Mike Eades, on the money wrt physiology and meat eating. If you really want a deep look at this topic, Lierre Kieth's book, The Vegetarian Myth, will open your eyes. No way to get inside the head of a vegan than via an ex-vegan! And beyond the health issues, Lierre makes it clear that in terms of ethics and sustainability, annual monocrops are the scourge of humankind, animal kind and the 'earth'.
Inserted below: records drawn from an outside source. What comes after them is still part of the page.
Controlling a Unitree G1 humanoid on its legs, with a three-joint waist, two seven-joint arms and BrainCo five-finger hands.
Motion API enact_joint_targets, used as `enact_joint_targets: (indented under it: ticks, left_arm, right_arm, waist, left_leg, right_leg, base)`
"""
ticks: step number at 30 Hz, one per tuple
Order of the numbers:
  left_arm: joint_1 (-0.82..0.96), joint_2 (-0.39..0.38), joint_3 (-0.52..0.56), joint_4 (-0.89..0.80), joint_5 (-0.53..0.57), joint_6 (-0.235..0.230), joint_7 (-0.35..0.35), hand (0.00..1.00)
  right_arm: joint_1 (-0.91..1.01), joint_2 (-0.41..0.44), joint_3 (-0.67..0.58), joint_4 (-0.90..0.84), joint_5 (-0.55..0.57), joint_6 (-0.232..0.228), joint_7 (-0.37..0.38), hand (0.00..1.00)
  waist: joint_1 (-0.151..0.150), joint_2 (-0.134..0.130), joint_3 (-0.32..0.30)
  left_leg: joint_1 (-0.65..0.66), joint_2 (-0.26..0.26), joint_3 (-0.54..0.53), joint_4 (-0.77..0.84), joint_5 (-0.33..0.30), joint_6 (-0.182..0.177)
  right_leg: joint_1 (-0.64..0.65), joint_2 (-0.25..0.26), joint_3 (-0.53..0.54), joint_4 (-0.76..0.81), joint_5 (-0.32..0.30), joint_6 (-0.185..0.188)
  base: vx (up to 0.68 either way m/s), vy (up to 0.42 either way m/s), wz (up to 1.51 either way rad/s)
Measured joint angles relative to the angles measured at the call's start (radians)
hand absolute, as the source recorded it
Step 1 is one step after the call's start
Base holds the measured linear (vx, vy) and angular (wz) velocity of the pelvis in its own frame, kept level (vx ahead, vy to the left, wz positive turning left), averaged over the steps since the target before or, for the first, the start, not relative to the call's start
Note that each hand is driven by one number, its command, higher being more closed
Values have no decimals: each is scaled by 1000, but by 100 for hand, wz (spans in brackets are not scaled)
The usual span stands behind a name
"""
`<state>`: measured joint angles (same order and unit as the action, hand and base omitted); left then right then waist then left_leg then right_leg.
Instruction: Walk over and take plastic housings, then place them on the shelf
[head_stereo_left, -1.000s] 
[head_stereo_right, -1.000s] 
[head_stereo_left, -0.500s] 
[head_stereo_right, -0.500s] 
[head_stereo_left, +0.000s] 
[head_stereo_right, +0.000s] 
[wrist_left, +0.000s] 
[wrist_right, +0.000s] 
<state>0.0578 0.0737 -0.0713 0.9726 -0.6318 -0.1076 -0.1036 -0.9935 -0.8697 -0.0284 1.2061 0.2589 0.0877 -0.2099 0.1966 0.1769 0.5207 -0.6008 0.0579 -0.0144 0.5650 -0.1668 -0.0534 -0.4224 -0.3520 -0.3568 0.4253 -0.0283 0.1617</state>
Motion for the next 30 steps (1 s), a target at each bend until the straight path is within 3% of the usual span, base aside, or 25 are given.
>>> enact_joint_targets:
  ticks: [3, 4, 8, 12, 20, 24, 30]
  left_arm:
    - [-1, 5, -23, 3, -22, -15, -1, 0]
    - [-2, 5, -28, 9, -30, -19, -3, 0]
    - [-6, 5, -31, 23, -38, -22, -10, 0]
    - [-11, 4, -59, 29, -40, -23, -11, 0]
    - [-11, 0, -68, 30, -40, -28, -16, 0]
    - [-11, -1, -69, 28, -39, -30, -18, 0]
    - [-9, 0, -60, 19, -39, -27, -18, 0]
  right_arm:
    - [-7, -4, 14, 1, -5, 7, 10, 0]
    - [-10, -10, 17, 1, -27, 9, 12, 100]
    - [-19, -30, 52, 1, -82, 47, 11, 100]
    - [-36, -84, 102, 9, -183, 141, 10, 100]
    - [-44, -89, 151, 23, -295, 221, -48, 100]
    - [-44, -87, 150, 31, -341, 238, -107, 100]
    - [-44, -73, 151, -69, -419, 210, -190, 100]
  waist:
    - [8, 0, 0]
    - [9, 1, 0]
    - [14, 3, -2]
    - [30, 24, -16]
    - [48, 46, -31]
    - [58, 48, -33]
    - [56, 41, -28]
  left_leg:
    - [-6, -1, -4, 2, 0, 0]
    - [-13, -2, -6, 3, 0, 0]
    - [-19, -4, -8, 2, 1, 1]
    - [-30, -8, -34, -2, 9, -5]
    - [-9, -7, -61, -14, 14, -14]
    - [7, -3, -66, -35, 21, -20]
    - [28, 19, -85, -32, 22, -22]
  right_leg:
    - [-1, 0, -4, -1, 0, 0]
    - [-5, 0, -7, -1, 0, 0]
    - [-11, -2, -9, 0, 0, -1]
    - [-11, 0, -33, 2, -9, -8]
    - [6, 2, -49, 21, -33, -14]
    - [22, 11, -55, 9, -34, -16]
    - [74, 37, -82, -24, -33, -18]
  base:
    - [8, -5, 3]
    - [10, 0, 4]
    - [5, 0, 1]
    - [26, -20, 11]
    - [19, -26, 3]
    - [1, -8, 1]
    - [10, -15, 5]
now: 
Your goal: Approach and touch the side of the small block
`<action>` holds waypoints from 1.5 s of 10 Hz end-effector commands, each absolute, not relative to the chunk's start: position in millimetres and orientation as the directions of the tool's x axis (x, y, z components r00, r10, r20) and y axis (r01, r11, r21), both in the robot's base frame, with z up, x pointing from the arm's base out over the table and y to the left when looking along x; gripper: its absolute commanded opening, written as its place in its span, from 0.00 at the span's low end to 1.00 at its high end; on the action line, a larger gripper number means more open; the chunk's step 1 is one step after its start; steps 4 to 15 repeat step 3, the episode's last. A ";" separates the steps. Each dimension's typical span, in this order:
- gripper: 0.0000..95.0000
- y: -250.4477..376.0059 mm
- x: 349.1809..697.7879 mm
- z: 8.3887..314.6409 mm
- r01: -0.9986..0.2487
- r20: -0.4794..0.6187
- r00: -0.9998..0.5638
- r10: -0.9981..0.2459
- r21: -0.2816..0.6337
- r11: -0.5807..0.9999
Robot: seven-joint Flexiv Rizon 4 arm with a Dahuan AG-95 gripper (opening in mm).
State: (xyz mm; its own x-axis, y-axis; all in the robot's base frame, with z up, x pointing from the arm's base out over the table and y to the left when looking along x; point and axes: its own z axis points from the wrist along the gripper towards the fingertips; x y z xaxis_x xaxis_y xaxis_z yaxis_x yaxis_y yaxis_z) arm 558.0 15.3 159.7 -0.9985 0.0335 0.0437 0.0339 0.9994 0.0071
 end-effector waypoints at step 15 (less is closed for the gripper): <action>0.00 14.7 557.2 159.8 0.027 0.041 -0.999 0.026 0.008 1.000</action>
http://www.proteinpower.com/drmike/low-carb-library/are-we-meat-eaters-or-vegetarians-part-ii/
"At a more general level, this exercise has demonstrated other important points. First, diet can be inferred from aspects of anatomy other than teeth and jaws. For example, an indication of the relative size of the gastro-intestinal tract and consequently the digestibility of the food stuffs being consumed is provided by the morphology of the rib cage and pelvis. Second, any dietary inference for the hominids must be consistent with all lines of evidence. Third, the evolution of any organ of the body cannot be profitably studied in isolation. Other approaches to understand the costs of encephalization have generally failed because they have tended to look at the brain in isolation from other tissues. The expensive-tissue hypothesis profitably emphasizes the essential interrelationship between the brain, BMR, and other metabolically expensive body organs.
I hope you are now armed with enough knowledge to be able to see through these articles and/or charts that are all too common showing how the GI tract of humans is closer to that of a gorilla than it is to that of a cat or some other carnivore. It seems to me that Aiello and Wheeler have pretty thoroughly demolished the notion that humans are actually designed by the forces of natural selection to be vegetarians. Based on the data and the argument they present, it is actually the opposite: we evolved to be meat eaters.
It was our gradual drift toward the much higher quality diet provided by food from animal sources that allowed us to develop the large brains we have. It was hunting and meat eating that reduced our GI tracts and freed up our brains to grow. As I wrote at the start of this post, the evidence indicates that we didn't evolve to eat meat - we evolved because we ate meat.
Lierre Keith had it right in The Vegetarian Myth:
The wild herds of aurochs and horses invented us out of their bodies, their nutrient-dense tissues gestating the human brain.
If we evolved because we ate meat, why would we want to stop now?"
Great book, definitely recommended. I have written a fairly detailed review.